● **Data below**:
►

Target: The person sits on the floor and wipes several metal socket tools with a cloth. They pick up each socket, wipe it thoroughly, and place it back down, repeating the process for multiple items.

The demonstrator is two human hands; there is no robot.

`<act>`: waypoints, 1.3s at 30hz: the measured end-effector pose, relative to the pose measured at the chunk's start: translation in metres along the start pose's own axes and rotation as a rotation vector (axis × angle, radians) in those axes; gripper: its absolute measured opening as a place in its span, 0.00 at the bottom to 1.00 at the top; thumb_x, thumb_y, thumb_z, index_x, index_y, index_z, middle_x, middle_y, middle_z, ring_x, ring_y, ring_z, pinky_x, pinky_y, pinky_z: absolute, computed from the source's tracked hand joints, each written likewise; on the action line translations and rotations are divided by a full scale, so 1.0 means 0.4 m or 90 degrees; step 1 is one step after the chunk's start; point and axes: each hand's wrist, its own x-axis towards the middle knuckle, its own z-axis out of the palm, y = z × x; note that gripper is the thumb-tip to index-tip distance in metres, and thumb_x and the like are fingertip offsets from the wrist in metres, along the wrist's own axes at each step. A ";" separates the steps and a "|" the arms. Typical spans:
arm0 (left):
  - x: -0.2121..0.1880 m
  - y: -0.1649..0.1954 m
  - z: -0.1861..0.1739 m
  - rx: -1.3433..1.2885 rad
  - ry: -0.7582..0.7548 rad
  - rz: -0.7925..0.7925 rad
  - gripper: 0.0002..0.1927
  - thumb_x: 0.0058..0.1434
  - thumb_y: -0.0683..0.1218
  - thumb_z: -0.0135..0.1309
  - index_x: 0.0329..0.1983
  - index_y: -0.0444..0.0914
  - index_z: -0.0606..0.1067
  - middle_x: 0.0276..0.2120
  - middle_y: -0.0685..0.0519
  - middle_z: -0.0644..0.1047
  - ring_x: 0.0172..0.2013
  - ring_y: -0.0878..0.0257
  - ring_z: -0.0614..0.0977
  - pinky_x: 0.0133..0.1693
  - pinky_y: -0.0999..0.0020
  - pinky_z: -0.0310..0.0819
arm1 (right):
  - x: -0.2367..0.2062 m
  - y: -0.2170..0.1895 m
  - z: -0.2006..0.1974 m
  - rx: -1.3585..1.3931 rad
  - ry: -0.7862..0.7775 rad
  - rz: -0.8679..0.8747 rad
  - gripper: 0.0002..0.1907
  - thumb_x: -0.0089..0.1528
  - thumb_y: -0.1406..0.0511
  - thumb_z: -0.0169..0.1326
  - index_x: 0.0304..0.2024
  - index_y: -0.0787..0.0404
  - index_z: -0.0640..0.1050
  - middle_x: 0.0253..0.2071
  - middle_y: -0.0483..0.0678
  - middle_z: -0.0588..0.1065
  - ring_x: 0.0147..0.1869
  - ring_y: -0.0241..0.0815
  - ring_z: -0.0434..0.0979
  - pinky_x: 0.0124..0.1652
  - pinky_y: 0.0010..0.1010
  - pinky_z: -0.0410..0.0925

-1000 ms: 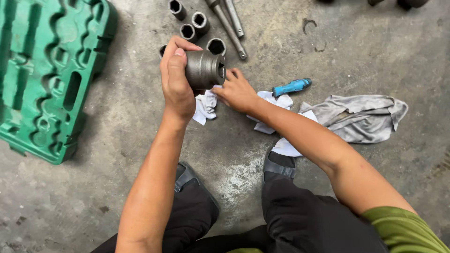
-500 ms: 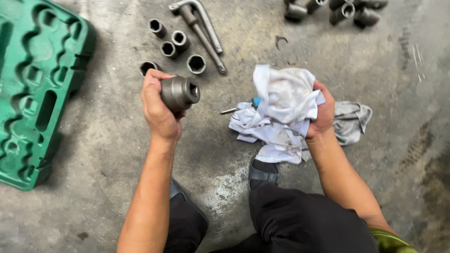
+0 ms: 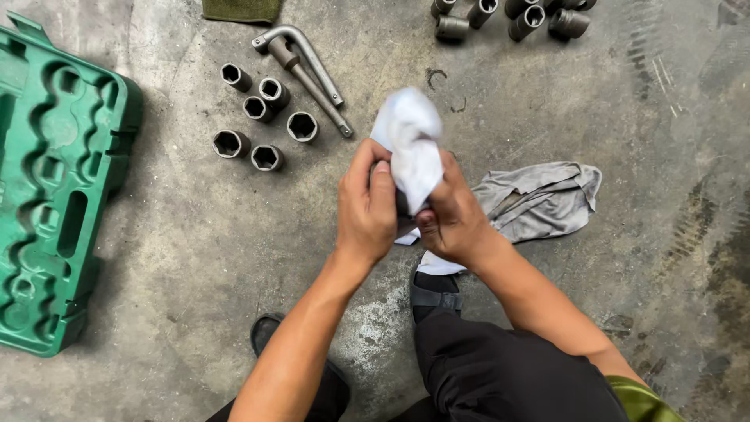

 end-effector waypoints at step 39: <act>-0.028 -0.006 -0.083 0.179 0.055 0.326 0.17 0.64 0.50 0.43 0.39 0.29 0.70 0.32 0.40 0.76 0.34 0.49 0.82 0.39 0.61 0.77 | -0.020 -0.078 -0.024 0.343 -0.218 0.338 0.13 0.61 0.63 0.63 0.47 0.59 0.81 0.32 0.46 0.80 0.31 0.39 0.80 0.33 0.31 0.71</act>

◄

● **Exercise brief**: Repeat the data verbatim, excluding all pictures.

● **Task result**:
Target: The person sits on the floor and wipes several metal socket tools with a cloth. They pick up each socket, wipe it thoroughly, and place it back down, repeating the process for multiple items.

The demonstrator is two human hands; there is no robot.

`<act>`: waypoints, 1.3s at 30hz: the measured end-effector pose, relative to the pose measured at the chunk's start: translation in metres along the start pose's own axes and rotation as a rotation vector (axis × angle, radians) in those axes; gripper: its absolute measured opening as a place in its span, 0.00 at the bottom to 1.00 at the top; thumb_x, thumb_y, thumb_z, index_x, index_y, index_z, middle_x, middle_y, middle_z, ring_x, ring_y, ring_z, pinky_x, pinky_y, pinky_z: absolute, computed from the source's tracked hand joints, each written likewise; on the action line translations and rotations are divided by a full scale, so 1.0 means 0.4 m or 90 degrees; step 1 is one step after the chunk's start; point and axes: each hand's wrist, its own x-axis towards the middle knuckle, its own z-axis out of the palm, y = z × x; note that gripper is the thumb-tip to index-tip distance in metres, and thumb_x and the like are fingertip offsets from the wrist in metres, along the wrist's own axes at each step. A ";" separates the steps and a "|" the arms. Typical spans:
arm0 (left):
  - x: -0.2121..0.1880 m
  - y: -0.1649..0.1954 m
  - z: -0.1861..0.1739 m
  - rx: -1.3433..1.2885 rad
  - ry: -0.7582..0.7548 rad
  - rz: -0.7925..0.7925 rad
  - gripper: 0.0002..0.1927
  - thumb_x: 0.0058..0.1434
  - thumb_y: -0.0683..0.1218
  - thumb_z: -0.0135..0.1309
  - index_x: 0.0329..0.1983
  - index_y: -0.0444..0.0914
  - index_z: -0.0606..0.1067
  - middle_x: 0.0276..0.2120
  - middle_y: -0.0685..0.0519
  - middle_z: -0.0644..0.1047
  - ring_x: 0.0172..0.2013
  - ring_y: -0.0878..0.0257
  - ring_z: -0.0614..0.0977
  - pinky_x: 0.0133..0.1693
  - pinky_y: -0.0999..0.0020
  - pinky_z: -0.0310..0.0819
arm1 (right):
  - x: -0.2367..0.2062 m
  - y: -0.2170..0.1895 m
  - z: -0.2006..0.1974 m
  - rx: -1.3585..1.3931 rad
  - ry: -0.7862..0.7775 rad
  - rz: -0.8679..0.8747 rad
  - gripper: 0.0002..0.1907
  - thumb_x: -0.0089..0.1528
  - thumb_y: -0.1406..0.0511
  - thumb_z: -0.0169..0.1326
  - index_x: 0.0304..0.2024
  - index_y: -0.0787..0.0404
  - index_z: -0.0640..0.1050
  - middle_x: 0.0253..0.2071
  - middle_y: -0.0483..0.0678
  - middle_z: -0.0588..0.1065
  - ring_x: 0.0147..0.1869
  - ring_y: -0.0241..0.0815
  - ring_z: -0.0434..0.0979
  - pinky_x: 0.0124..0.1652
  - pinky_y: 0.0010..0.1010
  - pinky_z: -0.0410..0.0925

-1000 ms: 
-500 ms: 
+0 ms: 

 end-effector waypoints at step 39: <act>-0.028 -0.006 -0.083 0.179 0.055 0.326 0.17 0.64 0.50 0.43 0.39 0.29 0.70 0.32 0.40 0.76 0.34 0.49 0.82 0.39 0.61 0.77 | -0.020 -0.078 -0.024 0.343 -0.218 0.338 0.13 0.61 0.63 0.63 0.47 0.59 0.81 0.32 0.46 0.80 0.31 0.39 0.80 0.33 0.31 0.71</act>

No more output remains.